Everything in the listing beneath must be transcribed exactly.
== == ==
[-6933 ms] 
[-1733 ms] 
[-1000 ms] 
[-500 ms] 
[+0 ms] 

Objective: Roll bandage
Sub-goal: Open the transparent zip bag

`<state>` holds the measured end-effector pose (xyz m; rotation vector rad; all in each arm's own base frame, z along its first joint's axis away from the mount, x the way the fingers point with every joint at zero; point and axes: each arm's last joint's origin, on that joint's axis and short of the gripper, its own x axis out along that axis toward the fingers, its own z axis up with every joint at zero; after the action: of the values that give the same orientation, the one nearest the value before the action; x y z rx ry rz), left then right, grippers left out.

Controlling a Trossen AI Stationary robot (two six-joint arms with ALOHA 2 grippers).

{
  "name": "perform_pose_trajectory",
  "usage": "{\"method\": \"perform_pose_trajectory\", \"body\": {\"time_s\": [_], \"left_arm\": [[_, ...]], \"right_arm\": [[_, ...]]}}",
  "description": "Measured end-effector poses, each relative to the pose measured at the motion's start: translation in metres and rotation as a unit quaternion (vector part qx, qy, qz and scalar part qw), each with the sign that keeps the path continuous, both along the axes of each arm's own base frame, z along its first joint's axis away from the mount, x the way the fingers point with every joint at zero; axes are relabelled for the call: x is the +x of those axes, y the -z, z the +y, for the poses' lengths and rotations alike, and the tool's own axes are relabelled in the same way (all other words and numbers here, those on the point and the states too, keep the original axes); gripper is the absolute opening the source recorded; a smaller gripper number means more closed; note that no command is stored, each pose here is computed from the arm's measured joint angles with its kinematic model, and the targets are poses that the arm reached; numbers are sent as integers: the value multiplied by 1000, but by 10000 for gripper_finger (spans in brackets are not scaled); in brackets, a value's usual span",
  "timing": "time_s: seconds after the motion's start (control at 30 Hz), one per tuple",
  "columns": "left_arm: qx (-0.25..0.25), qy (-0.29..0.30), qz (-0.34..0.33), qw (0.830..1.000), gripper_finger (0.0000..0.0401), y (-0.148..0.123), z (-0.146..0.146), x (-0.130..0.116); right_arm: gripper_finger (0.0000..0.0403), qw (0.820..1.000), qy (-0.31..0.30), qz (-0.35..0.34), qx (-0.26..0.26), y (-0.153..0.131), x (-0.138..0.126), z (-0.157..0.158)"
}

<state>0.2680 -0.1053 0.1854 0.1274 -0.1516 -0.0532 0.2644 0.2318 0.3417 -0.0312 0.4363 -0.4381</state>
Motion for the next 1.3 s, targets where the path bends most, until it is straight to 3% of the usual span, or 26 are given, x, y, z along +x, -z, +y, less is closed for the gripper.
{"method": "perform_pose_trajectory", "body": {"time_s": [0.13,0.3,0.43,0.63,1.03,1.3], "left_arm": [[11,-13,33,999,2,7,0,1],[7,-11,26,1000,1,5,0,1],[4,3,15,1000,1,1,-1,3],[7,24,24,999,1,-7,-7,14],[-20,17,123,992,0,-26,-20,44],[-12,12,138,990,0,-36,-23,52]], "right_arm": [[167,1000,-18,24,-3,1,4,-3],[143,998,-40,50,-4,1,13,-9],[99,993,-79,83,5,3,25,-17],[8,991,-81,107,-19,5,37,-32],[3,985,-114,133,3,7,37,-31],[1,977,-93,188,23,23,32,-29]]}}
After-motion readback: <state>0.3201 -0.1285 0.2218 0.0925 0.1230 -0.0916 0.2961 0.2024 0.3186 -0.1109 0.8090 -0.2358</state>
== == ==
## Response area
[-6933 ms] 
[-1733 ms] 
[-1000 ms] 
[-500 ms] 
[+0 ms] 

Objective: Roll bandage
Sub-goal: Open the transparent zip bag

`<state>` holds the measured end-effector pose (xyz m; rotation vector rad; all in each arm's own base frame, z along its first joint's axis away from the mount, x the way the fingers point with every joint at zero; point and axes: each arm's last joint's origin, on that joint's axis and short of the gripper, its own x axis out along that axis toward the fingers, its own z axis up with every joint at zero; after the action: of the values that give the same orientation, the one nearest the value before the action; x y z rx ry rz), left then right, grippers left out.

Controlling a Trossen AI Stationary robot (two six-joint arms with ALOHA 2 grippers).

{
  "name": "perform_pose_trajectory",
  "usage": "{\"method\": \"perform_pose_trajectory\", \"body\": {\"time_s\": [_], \"left_arm\": [[_, ...]], \"right_arm\": [[_, ...]]}}",
  "description": "Measured end-effector poses, each relative to the pose measured at the motion's start: translation in metres and rotation as a unit quaternion (vector part qx, qy, qz and scalar part qw), each with the sign that keeps the path continuous, both along the axes of each arm's own base frame, z along its first joint's axis away from the mount, x the way the fingers point with every joint at zero; axes are relabelled for the call: x is the +x of those axes, y the -z, z the +y, for the poses' lengths and rotations alike, and the tool's own axes are relabelled in the same way (all other words and numbers here, those on the point and the states too, keep the original axes); gripper is the absolute opening the source recorded; a smaller gripper number means more closed; note that no command is stored, each pose here is computed from the arm's measured joint angles with its kinematic model, and the targets are poses that the arm reached; numbers are sent as integers: the value multiplied by 1000, but by 10000 for gripper_finger (spans in brackets are not scaled); in brackets, a value's usual span",
  "timing": "time_s: seconds after the motion's start (control at 30 Hz), one per tuple",
  "columns": "left_arm: qx (-0.25..0.25), qy (-0.29..0.30), qz (-0.34..0.33), qw (0.830..1.000), gripper_finger (0.0000..0.0401), y (-0.148..0.123), z (-0.146..0.146), x (-0.130..0.116); right_arm: gripper_finger (0.0000..0.0403), qw (0.820..1.000), qy (-0.31..0.30), qz (-0.35..0.34), qx (-0.26..0.26), y (-0.153..0.131), x (-0.138..0.126), z (-0.157..0.158)"
}

<state>0.2680 -0.1053 0.1854 0.1274 -0.1516 -0.0532 0.2644 0.2318 0.3417 -0.0312 0.4363 -0.4381</state>
Motion for the next 1.3 s, targets where the path bends most, until it is straight to 3% of the usual span, or 26 are given, x, y, z along +x, -z, +y, less is closed for the gripper.
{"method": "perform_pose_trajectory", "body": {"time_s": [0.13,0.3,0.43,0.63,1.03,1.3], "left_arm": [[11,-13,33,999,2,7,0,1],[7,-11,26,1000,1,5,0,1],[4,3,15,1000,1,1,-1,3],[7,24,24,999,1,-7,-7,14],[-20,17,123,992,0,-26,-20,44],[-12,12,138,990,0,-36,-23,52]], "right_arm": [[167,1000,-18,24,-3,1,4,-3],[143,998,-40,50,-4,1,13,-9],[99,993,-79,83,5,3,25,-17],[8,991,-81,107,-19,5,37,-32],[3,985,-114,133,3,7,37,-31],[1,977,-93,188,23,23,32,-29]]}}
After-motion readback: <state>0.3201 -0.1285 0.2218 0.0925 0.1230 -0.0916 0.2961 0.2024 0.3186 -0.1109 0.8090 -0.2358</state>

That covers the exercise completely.